However, there may be some situations when vaccines might help turning cold tumors into hot tumors, namely when they are targeted against a particular family of antigens, disease-associated antigens (DAA) expressed on tumors as tumor-associated antigens (TAA). Acute inflammatory viral or bacterial infections cause changes in expression of many self-molecules giving rise to DAAs that prime specific immune memory and in patients with cancer are detected as tumor-associated antigen specific antibodies and T cells (hot patients/tumors). If these DAA/TAA-specific memory T cells are numerous and are reactivated during tumorigenesis, they may infiltrate tumors and premalignant lesions, be resistant to suppression and make those lesions ‘hot’. However, if a patient has none or very few such DAA/TAA-specific memory T cells, they may not be activated during tumor growth to expand and infiltrate the tumor and those tumors or premalignant lesions would remain cold. In this situation, vaccines against DAA/TAA may be successful in reactivating these pre-existing cells, boosting their numbers in the periphery and increasing their migration to the tumor site. Therefore, whether a vaccine could turn a cold tumor into a hot tumor may strongly depend on the vaccine antigen (Fig. 3).

Fig. 3
figure 3

Can vaccines transform cold into hot tumors? Maybe or absolutely, yes…soon; audience response before and after debate

Key points

  • Cancer vaccines can induce systemic T cell responses, cold tumour infiltration and objective regressions of tumors in a small minority of late-stage cancer patients with DC, other antigen-presenting cells, or mRNA and long peptides.
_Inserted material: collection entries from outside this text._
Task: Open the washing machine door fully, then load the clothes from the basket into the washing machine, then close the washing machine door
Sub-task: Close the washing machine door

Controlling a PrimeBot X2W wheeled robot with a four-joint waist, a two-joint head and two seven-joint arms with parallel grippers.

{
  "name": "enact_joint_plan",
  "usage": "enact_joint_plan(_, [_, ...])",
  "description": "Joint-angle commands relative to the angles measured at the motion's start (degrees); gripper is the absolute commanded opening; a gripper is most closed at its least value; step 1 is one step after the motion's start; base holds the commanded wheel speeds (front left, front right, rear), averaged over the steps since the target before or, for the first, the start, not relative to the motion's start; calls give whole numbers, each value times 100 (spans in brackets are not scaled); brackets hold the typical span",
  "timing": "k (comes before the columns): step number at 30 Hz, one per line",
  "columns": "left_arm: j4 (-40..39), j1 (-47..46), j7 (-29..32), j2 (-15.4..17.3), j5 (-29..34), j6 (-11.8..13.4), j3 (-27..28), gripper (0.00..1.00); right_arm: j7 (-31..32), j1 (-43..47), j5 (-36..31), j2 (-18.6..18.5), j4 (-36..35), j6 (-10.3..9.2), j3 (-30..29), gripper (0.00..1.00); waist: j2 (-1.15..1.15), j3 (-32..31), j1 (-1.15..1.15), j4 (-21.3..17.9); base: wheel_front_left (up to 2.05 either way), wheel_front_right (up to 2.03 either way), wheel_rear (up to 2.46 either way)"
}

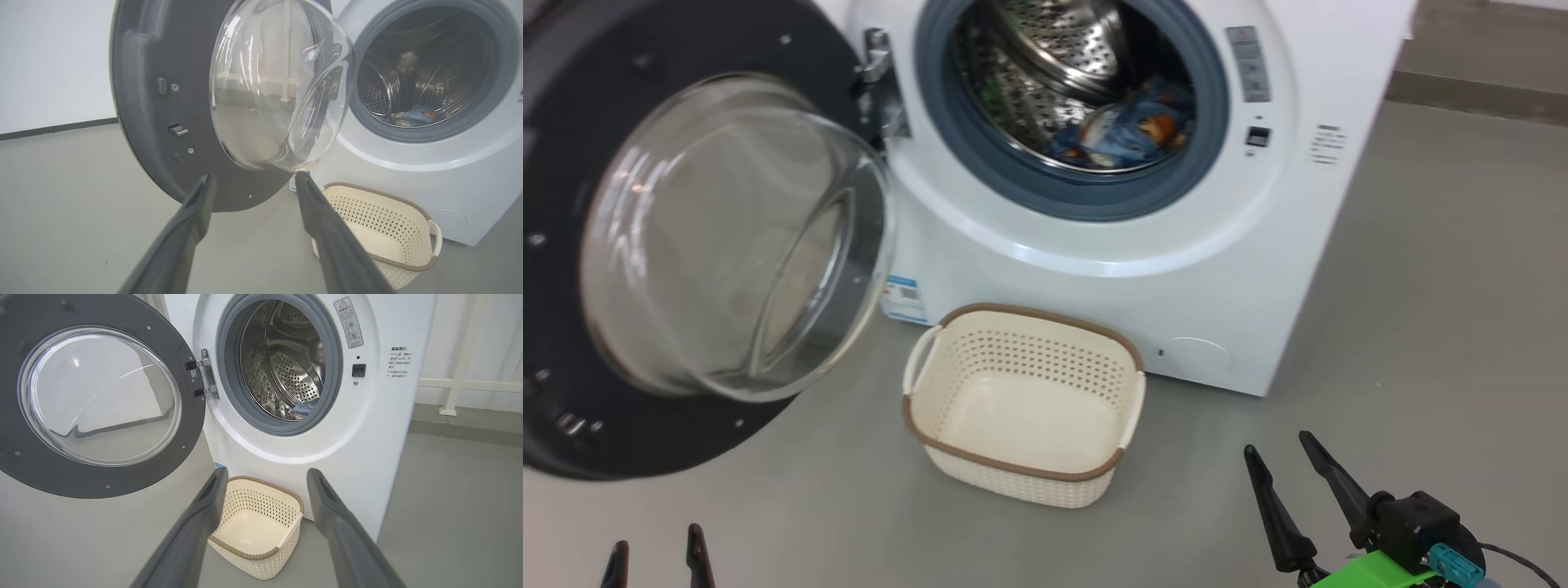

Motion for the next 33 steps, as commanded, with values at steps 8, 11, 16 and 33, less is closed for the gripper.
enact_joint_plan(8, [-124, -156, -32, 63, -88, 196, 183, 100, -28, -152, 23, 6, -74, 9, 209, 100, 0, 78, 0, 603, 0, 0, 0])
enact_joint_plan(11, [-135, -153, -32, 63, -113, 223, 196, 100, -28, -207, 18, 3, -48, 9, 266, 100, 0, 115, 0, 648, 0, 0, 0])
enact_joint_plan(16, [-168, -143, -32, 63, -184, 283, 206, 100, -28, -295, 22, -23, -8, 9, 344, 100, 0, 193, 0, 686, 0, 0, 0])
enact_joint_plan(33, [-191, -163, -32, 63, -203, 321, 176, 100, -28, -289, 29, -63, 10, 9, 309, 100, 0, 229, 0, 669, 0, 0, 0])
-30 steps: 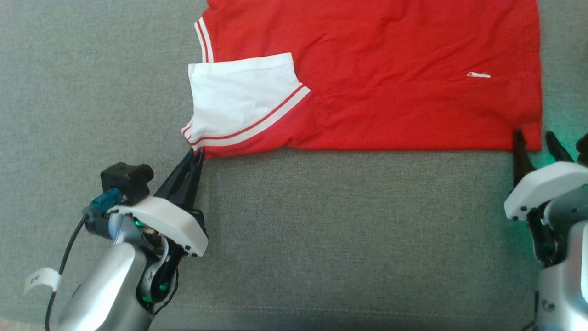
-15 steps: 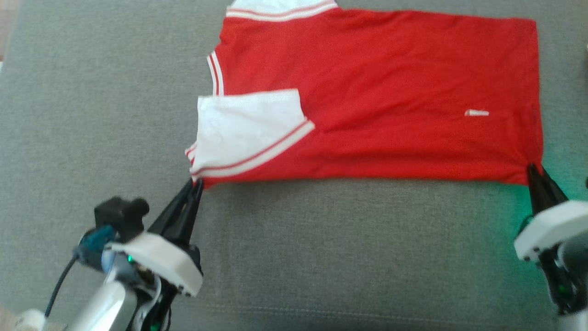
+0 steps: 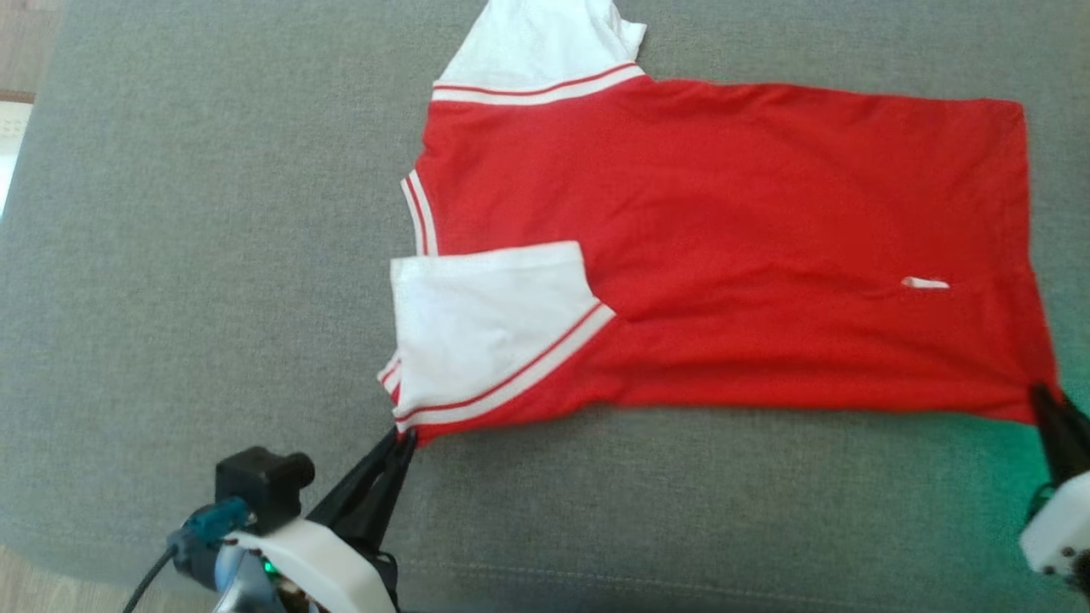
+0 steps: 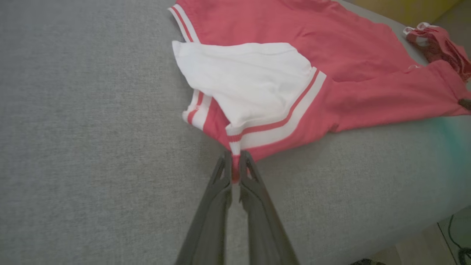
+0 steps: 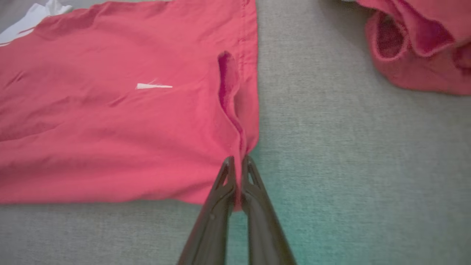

  • Greater success is likely to be achieved with improved formulations of multiple antigen vaccines and rational combinations, including checkpoint blockade.

  • Further development in oncolytic viruses, which also release and present tumor-associated antigens through tumour lysis, may also become important.

  • Pre-existing immune infiltrate determines the outcome of vaccination.

  • The composition and the functional state rather than the intensity of immune infiltrate determines the outcome of vaccination.

  • Vaccines might be able to turn cold tumors into hot if the right antigen is chosen.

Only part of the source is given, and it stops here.